The Kids Are Not Alright

Debt initially dazzles and deceives, then it disappoints, disillusions, devastates, and destroys.

Guest post by Robert Gore at Straight Line Logic

The thing governments do best is borrow. Performance varies across the range of their purported functions—warfare, maintenance of public order, provision of goods and services, redistribution, regulation—but they all go into debt. The structure of governments and their underlying philosophies also vary, but there’s one commonality. They are set up to optimize their own borrowing. Thus, central banks are essential.

There is a cottage industry devoted to the minutia of central bank personnel, policies, and pronouncements and what they mean for humanity’s future. Actually, cottage industry is not a correct characterization. No cottage industry could generate the kind of money paid to central banking’s acolytes.

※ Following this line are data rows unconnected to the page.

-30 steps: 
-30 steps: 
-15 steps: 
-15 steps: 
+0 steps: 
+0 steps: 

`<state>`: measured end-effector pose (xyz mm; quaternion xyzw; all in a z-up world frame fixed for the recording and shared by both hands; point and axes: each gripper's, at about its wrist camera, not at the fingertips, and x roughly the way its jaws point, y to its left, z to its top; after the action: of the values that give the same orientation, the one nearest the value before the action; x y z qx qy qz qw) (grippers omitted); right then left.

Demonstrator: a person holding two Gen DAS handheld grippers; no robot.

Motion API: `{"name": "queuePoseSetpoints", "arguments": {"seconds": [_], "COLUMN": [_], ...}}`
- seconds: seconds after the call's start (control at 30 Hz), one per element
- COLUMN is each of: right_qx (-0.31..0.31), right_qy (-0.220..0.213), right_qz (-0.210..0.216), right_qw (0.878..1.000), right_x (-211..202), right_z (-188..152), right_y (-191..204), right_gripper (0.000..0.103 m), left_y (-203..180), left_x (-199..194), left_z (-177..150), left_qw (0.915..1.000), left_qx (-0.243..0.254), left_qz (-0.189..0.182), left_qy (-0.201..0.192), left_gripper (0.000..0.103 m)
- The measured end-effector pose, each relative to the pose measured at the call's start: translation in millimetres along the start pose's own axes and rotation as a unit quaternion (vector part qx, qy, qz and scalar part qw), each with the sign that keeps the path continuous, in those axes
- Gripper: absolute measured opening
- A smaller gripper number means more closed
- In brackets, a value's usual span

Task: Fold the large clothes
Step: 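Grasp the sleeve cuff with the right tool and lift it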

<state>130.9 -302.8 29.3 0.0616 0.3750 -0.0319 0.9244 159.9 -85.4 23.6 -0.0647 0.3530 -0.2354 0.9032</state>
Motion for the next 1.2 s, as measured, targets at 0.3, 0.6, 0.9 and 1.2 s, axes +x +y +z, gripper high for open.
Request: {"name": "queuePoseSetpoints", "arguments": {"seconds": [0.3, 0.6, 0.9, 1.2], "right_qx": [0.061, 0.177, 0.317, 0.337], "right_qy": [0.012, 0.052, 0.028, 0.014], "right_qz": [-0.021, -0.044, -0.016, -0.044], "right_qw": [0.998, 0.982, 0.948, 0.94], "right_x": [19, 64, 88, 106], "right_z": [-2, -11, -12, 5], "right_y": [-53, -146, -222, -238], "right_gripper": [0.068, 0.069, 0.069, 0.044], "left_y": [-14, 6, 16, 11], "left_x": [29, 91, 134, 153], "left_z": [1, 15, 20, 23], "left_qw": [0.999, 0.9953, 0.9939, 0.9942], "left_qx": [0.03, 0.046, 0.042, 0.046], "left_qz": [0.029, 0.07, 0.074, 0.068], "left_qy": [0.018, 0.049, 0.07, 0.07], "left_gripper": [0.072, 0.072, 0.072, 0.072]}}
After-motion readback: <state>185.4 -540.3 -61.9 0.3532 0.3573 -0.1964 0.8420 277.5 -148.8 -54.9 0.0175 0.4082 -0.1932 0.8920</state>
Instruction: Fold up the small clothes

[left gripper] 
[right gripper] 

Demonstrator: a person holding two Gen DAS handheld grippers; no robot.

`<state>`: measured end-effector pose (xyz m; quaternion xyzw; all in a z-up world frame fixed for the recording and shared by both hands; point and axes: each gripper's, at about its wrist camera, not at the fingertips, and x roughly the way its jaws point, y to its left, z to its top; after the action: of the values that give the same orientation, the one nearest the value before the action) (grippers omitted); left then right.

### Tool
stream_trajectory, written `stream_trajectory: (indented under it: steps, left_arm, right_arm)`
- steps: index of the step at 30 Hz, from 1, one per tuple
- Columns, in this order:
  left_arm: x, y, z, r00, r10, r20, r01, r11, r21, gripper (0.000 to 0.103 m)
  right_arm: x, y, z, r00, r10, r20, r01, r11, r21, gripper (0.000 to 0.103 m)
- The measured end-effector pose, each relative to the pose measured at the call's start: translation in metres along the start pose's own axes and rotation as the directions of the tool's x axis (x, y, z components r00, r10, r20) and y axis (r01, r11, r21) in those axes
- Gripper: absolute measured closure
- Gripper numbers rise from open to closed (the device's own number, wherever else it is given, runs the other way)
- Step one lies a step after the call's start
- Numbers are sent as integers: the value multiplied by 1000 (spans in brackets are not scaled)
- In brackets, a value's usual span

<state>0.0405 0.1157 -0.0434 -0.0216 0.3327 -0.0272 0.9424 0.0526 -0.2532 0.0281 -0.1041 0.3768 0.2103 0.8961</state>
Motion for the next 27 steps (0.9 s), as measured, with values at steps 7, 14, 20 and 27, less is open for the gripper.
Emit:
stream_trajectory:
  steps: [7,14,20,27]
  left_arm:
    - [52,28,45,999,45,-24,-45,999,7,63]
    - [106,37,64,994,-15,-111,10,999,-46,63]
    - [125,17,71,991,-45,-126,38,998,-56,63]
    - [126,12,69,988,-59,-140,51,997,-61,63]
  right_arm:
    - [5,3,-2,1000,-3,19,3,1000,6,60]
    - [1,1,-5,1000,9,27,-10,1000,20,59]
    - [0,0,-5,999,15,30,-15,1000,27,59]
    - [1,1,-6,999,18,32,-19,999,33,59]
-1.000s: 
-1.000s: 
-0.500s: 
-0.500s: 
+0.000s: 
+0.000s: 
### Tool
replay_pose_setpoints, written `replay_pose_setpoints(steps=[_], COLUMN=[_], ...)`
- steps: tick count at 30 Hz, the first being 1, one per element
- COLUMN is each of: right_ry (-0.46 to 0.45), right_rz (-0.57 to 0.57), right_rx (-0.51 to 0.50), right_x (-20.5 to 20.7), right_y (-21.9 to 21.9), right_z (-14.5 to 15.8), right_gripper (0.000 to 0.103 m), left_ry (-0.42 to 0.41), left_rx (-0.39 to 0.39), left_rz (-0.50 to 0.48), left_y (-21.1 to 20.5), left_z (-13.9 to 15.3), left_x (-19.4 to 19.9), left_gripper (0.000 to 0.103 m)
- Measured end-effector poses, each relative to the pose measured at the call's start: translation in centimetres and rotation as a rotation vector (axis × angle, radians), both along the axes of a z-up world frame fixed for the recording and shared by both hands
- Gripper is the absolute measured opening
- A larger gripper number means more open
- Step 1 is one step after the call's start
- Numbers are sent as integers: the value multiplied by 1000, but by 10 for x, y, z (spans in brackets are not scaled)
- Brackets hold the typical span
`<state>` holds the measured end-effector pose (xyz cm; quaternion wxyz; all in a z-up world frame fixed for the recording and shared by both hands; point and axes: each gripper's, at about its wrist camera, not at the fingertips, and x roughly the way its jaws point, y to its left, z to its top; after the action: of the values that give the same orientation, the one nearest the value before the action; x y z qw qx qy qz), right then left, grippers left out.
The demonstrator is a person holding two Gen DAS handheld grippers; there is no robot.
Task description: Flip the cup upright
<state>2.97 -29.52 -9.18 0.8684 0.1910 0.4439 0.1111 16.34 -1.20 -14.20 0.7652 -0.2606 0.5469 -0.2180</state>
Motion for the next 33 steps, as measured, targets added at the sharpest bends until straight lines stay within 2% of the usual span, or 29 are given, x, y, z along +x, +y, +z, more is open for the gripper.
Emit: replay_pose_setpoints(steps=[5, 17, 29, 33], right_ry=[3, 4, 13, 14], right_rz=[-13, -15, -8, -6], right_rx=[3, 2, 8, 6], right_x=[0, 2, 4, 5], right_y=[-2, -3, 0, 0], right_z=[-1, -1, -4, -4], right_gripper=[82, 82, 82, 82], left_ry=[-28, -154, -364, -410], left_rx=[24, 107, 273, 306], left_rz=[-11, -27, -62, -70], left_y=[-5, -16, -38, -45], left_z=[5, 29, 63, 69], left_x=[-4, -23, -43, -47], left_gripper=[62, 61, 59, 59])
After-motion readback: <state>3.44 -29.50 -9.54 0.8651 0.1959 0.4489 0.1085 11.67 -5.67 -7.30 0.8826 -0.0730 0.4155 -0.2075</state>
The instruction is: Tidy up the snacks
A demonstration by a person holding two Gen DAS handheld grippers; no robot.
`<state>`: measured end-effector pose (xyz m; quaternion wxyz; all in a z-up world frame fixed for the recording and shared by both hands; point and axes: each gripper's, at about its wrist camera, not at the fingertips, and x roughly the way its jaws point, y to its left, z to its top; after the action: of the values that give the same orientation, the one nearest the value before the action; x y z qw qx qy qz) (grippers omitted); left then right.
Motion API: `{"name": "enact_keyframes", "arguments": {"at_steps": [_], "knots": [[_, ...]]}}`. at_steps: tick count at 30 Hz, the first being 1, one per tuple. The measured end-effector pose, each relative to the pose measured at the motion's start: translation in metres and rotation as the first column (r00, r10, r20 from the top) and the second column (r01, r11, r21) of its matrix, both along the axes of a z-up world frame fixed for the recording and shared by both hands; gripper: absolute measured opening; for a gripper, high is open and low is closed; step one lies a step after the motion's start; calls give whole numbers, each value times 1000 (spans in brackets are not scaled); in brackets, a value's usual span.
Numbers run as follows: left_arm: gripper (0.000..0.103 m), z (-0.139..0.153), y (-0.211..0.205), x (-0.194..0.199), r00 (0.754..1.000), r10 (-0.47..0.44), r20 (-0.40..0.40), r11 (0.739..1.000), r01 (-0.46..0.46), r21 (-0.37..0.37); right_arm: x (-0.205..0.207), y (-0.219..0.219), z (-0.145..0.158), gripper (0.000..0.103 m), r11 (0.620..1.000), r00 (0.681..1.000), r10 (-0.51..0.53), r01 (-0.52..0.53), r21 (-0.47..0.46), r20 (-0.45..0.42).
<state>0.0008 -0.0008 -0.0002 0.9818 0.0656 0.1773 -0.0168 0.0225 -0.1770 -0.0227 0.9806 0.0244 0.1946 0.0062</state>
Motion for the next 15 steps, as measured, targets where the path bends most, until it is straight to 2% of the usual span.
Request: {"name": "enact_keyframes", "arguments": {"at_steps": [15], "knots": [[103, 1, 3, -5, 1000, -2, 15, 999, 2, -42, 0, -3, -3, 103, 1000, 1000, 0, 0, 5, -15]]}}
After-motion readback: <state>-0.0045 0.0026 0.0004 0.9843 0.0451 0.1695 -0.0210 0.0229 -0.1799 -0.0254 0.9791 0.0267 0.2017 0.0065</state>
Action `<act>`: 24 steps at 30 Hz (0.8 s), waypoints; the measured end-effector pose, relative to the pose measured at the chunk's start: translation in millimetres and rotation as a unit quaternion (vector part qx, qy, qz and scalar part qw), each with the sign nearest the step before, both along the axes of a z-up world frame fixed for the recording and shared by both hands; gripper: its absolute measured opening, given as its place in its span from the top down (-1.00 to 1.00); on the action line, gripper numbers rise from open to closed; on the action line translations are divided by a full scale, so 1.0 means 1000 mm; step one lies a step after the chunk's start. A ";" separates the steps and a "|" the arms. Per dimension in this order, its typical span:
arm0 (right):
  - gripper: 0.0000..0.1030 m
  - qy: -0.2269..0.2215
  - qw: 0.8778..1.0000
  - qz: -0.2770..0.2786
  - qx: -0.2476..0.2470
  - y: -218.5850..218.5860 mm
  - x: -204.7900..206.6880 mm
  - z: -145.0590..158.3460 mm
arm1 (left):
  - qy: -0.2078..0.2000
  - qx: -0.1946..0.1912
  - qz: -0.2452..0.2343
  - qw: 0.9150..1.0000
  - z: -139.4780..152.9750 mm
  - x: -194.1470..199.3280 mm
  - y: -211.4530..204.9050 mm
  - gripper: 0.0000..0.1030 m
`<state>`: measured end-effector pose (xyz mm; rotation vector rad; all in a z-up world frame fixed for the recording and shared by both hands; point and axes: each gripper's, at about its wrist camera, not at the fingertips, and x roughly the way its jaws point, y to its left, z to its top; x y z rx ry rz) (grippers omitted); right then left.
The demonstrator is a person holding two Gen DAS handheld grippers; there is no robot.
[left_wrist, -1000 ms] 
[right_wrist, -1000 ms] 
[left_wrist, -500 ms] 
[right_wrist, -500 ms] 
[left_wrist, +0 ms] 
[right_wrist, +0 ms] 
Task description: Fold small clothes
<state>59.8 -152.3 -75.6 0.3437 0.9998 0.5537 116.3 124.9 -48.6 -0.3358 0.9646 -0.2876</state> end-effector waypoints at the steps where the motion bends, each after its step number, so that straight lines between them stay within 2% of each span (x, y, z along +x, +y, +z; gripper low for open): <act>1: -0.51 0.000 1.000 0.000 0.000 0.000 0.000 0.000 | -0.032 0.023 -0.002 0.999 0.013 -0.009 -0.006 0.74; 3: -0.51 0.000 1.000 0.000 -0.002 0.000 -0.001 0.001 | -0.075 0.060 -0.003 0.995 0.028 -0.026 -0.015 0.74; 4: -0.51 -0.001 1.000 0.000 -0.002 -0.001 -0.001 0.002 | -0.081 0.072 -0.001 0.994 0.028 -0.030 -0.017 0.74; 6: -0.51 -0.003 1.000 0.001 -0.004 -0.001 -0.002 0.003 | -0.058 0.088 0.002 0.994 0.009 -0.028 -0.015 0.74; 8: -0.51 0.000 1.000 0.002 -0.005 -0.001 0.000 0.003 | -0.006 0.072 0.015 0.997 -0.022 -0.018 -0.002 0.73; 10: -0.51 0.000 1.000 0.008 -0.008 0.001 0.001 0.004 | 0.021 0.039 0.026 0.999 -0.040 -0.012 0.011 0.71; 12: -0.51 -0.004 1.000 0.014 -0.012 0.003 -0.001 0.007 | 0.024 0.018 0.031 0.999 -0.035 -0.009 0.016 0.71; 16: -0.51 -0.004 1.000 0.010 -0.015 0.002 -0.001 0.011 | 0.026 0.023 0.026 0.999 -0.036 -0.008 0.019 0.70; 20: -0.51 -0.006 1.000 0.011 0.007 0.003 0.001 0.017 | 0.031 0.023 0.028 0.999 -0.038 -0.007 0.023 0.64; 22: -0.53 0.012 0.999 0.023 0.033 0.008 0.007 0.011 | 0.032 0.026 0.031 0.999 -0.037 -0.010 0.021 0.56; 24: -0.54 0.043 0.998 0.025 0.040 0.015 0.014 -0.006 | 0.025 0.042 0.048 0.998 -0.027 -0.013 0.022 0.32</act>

After months of speculation, President Trump named Jerome Powell as the next Chair of the Board of Governors of the Federal Reserve System. If you know why the Fed exists and how it operates, the speculation was so much dross. The Federal Reserve exists to “facilitate” the US government’s issuance of debt. Mr. Powell will do what Janet Yellen, Benjamin Bernanke, Alan Greenspan, Paul Volker, G. William Miller, Arthur Burns, and every chairperson has done on back to the first one, Charles Hamlin: make it easier for the government to borrow. All of the other candidates would have done the same.

Central banks, their fiat debt, and ostensibly private banking systems that either control or are controlled by governments (take your pick) have facilitated unprecedented global governmental indebtedness. Suppressed interest rates and pyramiding debt via fractional reserve banking, securitization, and derivatives have led to record private indebtedness as well. The totals so dwarf the world’s productive capacities as measured, albeit imperfectly, by gross domestic product figures that the comparison yields an inescapable conclusion: most of this debt cannot be repaid.

A debt instrument is a promise to pay interest over the life a loan and return principle at a date certain in the future. If a private debtor dies before that date certain, his creditor can look to his estate for satisfaction of its claim, which has precedence over the claims of heirs. However, the creditor cannot go after the assets of those heirs. A government that borrows, on the other hand, is pledging repayment from the income streams and assets of future generations, binding parties that may not even exist at the time the debt is incurred. Specious as it is for governments to bind present taxpayers to debt repayment with only their “implied” consent, it is odious in the extreme for them to bind future generations incapable of any kind of consent.

Compounding governments’ culpability, their increasing debt loads make it that much harder for those future generations to repay. Debt that funds productive investment can be considered a factor of production. Just like any other factor of production, it is subject to diminishing returns. At some point the gross return of debt is so scant that after debt service costs, the net return is negative. Additional debt actually reduces rather than adds to economic growth.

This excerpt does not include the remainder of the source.